Your answer should repeat exactly the lines from the one holding "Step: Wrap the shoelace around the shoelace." through the end of the data, and it should contain no pictures.

(DATA PROVIDED begins)

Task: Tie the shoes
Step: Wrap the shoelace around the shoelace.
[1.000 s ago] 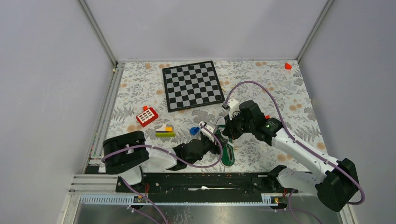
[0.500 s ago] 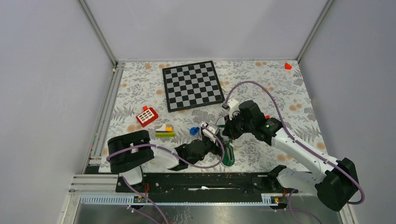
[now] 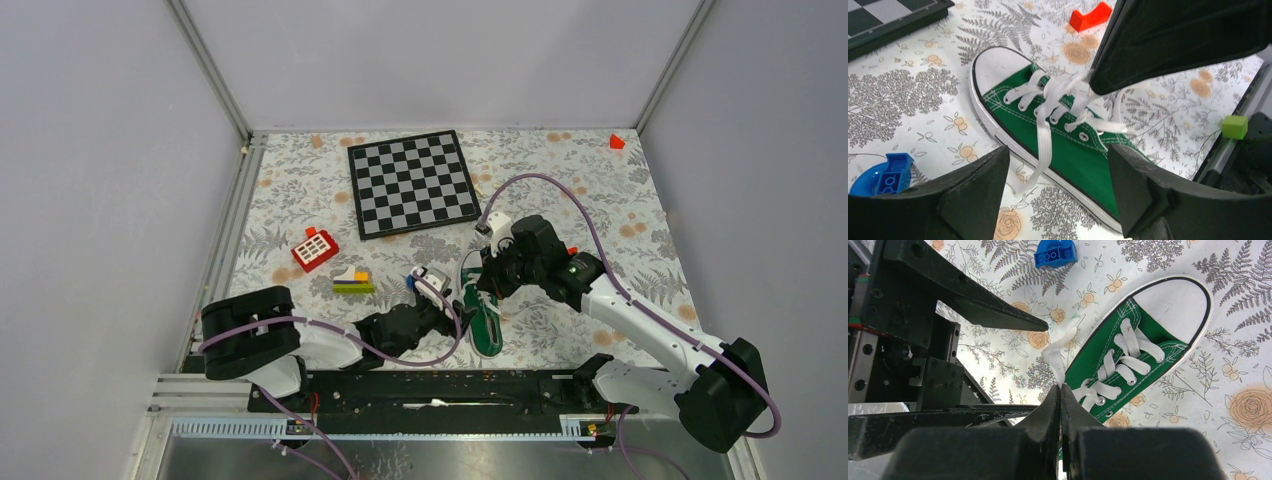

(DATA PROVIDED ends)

§ **RESPONSE AREA**:
Step: Wrap the shoelace around the shoelace.
[1.000 s ago] 
[0.500 s ago] 
[now] 

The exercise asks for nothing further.